• SOURCE MATERIAL:

• • •

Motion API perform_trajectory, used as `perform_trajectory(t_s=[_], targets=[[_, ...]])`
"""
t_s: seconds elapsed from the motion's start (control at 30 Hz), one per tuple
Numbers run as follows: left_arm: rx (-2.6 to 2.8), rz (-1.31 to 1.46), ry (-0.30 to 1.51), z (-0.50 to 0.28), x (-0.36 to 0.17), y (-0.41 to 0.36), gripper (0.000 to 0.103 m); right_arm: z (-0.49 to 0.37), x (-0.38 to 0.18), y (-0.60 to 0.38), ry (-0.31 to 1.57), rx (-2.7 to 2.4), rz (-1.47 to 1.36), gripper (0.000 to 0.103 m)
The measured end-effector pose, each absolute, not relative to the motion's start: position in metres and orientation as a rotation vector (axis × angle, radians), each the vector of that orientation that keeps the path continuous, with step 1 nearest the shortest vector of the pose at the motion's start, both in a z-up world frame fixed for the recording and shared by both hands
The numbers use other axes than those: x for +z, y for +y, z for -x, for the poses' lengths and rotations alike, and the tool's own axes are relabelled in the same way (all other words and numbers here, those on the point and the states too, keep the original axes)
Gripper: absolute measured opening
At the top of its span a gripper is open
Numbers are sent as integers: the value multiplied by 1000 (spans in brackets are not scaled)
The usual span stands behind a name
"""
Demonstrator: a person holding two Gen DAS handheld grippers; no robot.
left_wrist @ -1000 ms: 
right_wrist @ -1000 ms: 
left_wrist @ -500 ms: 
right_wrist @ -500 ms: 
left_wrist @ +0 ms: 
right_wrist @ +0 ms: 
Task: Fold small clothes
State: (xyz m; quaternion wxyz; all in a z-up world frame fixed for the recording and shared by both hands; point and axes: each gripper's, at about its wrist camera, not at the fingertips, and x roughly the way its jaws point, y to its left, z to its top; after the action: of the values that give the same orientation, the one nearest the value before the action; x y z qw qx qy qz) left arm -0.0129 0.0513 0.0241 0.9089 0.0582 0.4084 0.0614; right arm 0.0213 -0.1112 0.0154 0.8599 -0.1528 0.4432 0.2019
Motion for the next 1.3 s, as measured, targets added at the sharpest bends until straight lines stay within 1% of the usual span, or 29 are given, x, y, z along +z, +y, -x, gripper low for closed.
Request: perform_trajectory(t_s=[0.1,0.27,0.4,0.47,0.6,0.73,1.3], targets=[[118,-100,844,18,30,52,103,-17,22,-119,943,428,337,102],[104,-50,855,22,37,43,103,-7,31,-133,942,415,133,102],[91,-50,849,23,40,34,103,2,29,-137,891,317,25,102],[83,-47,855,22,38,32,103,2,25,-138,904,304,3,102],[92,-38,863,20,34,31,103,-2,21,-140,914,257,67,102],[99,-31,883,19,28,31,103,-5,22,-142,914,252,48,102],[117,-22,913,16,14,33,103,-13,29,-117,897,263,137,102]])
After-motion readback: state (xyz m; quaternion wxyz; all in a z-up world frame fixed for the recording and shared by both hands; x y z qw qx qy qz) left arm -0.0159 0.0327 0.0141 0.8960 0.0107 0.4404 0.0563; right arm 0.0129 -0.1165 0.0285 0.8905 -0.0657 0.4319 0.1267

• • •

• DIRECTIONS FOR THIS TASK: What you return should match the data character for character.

• TASK SOLUTION:
Motion API perform_trajectory, used as `perform_trajectory(t_s=[_], targets=[[_, ...]])`
"""
t_s: seconds elapsed from the motion's start (control at 30 Hz), one per tuple
Numbers run as follows: left_arm: rx (-2.6 to 2.8), rz (-1.31 to 1.46), ry (-0.30 to 1.51), z (-0.50 to 0.28), x (-0.36 to 0.17), y (-0.41 to 0.36), gripper (0.000 to 0.103 m); right_arm: z (-0.49 to 0.37), x (-0.38 to 0.18), y (-0.60 to 0.38), ry (-0.31 to 1.57), rx (-2.7 to 2.4), rz (-1.47 to 1.36), gripper (0.000 to 0.103 m)
The measured end-effector pose, each absolute, not relative to the motion's start: position in metres and orientation as a rotation vector (axis × angle, radians), each the vector of that orientation that keeps the path continuous, with step 1 nearest the shortest vector of the pose at the motion's start, both in a z-up world frame fixed for the recording and shared by both hands
The numbers use other axes than those: x for +z, y for +y, z for -x, for the poses' lengths and rotations alike, and the tool's own axes are relabelled in the same way (all other words and numbers here, those on the point and the states too, keep the original axes)
Gripper: absolute measured opening
At the top of its span a gripper is open
Numbers are sent as integers: the value multiplied by 1000 (spans in brackets are not scaled)
The usual span stands behind a name
"""
Demonstrator: a person holding two Gen DAS handheld grippers; no robot.
left_wrist @ -1000 ms: 
right_wrist @ -1000 ms: 
left_wrist @ -500 ms: 
right_wrist @ -500 ms: 
left_wrist @ +0 ms: 
right_wrist @ +0 ms: 
Task: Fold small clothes
State: (xyz m; quaternion wxyz; all in a z-up world frame fixed for the recording and shared by both hands; point and axes: each gripper's, at about its wrist camera, not at the fingertips, and x roughly the way its jaws point, y to its left, z to its top; after the action: of the values that give the same orientation, the one nearest the value before the action; x y z qw qx qy qz) left arm -0.0129 0.0513 0.0241 0.9089 0.0582 0.4084 0.0614; right arm 0.0213 -0.1112 0.0154 0.8599 -0.1528 0.4432 0.2019
Motion for the next 1.3 s, as measured, targets added at the sharpest bends until straight lines stay within 1% of the usual span, or 29 are given, x, y, z along +z, +y, -x, gripper low for closed.
Request: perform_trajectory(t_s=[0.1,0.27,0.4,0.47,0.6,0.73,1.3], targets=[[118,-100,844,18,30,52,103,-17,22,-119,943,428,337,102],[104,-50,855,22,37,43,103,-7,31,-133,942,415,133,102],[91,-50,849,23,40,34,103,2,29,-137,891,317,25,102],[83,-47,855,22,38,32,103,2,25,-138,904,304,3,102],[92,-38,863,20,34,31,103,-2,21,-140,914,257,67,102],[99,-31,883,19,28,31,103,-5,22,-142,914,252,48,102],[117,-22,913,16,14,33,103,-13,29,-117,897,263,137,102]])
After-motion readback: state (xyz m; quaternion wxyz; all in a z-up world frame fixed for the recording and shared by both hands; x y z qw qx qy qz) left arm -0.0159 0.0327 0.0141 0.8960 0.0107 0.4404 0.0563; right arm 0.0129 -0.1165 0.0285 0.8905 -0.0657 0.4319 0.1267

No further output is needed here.